Validation set predictions:

Legend:

Red: ground truth

Green: predicted keypoint

We see that the model performs best when the face has a closed mouth and short hair:

But when there is something different (e.g. open mouth, unique hairstyle), the model has a hard time finding the nose tip:

The shape of the mouth and hairstyle are details that are not relevant to the model, yet the model picks up on these signals and it messes up the prediction. Combined with the MSE graph showing significantly lower training MSE than validation MSE, the model is overfitting to the training set and is relying on the hair, mouth, and possibly other unnecessary details to predict the position of the nose tip.

Hyperparameter Sweep

Sweeping across:

Learning rate: 1e-2, 3e-3, 1e-3, 3e-4, 1e-4

Batch size: 2, 4, 8

Constant parameters:

Gradient steps: 1000

Images normalized to standard normal

All runs together:

Holding learning rate constant at 3e-4:

Holding batch size constant at 8:

Trends:

Increasing batch size makes training faster per step (not per epoch!). However, validation loss does not increase with larger batch size, so larger batch size means more overfitting. However, validation loss is more stable with a larger batch size.

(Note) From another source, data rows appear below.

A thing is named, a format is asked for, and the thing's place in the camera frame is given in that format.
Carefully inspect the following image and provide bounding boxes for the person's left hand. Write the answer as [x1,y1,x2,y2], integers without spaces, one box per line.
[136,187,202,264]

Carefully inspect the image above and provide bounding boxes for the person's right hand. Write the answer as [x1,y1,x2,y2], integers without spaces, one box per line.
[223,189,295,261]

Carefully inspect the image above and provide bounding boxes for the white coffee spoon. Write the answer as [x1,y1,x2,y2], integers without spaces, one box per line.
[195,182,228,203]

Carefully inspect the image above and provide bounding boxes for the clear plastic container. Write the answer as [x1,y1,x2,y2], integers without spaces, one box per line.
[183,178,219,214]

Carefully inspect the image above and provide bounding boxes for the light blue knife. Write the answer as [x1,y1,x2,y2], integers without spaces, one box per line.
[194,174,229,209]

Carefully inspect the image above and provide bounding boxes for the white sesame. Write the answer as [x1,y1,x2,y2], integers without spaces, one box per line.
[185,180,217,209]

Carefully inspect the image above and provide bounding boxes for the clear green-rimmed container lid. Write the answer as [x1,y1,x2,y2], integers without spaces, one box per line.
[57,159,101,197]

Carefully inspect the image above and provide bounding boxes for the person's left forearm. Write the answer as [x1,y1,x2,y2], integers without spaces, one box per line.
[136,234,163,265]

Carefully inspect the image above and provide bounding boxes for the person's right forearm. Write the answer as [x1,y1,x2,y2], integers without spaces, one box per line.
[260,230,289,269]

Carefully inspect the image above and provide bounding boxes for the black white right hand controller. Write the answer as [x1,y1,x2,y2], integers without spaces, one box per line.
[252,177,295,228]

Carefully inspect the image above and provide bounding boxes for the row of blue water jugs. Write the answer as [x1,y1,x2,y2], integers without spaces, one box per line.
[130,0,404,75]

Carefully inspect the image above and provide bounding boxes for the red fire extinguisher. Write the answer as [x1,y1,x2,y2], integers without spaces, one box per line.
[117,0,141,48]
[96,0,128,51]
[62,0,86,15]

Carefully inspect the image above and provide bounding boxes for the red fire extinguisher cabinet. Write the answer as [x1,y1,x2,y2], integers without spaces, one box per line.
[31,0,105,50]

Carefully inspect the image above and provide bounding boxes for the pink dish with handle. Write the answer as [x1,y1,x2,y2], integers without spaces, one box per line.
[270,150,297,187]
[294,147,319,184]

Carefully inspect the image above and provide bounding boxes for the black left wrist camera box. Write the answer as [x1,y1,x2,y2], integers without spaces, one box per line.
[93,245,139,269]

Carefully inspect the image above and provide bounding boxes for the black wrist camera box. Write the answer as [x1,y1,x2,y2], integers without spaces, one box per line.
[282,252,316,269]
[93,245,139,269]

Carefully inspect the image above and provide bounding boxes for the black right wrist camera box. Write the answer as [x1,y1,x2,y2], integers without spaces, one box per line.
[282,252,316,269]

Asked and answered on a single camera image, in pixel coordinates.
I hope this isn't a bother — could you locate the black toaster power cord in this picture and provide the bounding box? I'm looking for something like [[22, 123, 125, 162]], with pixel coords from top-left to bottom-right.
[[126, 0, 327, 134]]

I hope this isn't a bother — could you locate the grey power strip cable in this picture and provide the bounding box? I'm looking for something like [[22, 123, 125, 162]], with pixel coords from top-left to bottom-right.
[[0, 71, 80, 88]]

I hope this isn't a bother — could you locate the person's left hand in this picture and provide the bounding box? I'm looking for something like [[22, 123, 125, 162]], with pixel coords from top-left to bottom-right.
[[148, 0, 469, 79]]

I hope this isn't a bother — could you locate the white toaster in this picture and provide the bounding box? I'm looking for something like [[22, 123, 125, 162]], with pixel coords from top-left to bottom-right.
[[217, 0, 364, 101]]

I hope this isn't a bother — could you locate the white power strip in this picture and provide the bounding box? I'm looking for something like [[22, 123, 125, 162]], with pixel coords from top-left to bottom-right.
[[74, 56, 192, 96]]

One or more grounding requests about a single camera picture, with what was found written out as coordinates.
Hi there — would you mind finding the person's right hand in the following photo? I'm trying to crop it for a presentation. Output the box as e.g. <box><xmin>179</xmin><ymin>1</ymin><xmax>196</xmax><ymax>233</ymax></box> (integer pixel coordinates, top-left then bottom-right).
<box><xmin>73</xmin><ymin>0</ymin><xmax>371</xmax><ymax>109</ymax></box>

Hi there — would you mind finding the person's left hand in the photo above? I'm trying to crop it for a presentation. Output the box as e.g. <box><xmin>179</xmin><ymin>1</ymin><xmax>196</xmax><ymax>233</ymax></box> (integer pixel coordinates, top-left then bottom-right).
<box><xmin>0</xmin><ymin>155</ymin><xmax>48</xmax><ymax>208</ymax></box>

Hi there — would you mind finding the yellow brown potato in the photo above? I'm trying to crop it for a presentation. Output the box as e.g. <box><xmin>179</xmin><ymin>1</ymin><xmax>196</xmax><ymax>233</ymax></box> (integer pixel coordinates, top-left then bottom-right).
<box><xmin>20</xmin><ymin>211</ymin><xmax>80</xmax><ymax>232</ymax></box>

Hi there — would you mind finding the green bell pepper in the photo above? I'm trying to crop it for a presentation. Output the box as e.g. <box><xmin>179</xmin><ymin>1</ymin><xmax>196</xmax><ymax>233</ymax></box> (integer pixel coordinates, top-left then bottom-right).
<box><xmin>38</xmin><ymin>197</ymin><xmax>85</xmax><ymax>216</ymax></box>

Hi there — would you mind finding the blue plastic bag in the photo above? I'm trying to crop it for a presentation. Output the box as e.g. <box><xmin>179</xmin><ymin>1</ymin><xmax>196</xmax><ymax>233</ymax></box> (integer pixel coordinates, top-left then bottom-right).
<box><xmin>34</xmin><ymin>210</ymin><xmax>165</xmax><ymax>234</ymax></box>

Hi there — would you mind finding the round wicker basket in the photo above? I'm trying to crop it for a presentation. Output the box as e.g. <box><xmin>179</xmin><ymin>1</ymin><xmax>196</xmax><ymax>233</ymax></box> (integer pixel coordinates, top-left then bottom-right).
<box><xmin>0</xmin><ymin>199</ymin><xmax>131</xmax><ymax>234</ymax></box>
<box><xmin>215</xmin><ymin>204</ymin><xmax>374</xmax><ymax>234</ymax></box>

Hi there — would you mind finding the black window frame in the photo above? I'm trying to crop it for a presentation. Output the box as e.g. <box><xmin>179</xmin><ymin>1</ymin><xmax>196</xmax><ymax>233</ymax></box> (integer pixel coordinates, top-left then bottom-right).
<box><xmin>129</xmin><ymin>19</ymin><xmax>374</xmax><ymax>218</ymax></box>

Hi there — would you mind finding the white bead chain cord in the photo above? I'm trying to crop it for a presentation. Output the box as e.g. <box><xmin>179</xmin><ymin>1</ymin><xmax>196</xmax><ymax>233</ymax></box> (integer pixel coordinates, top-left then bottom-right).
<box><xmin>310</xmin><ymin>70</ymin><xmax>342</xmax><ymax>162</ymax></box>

3e-4 is the sweet spot as it has the best validation loss. 1e-3 is fast, but very infrequently suffers from training instability, as found in these plots

Part 2: Full Facial Keypoints Detection

Data Augmentation

Parameters:

Rotation (degrees): Sampled from N(0, 3)

Translation in x and y: Independently sampled from N(0, 5)

Color Jitter:
- Brightness factor: uniformly sampled from [0.9, 1.1]
- Saturation factor: uniformly sampled from [0.9, 1.]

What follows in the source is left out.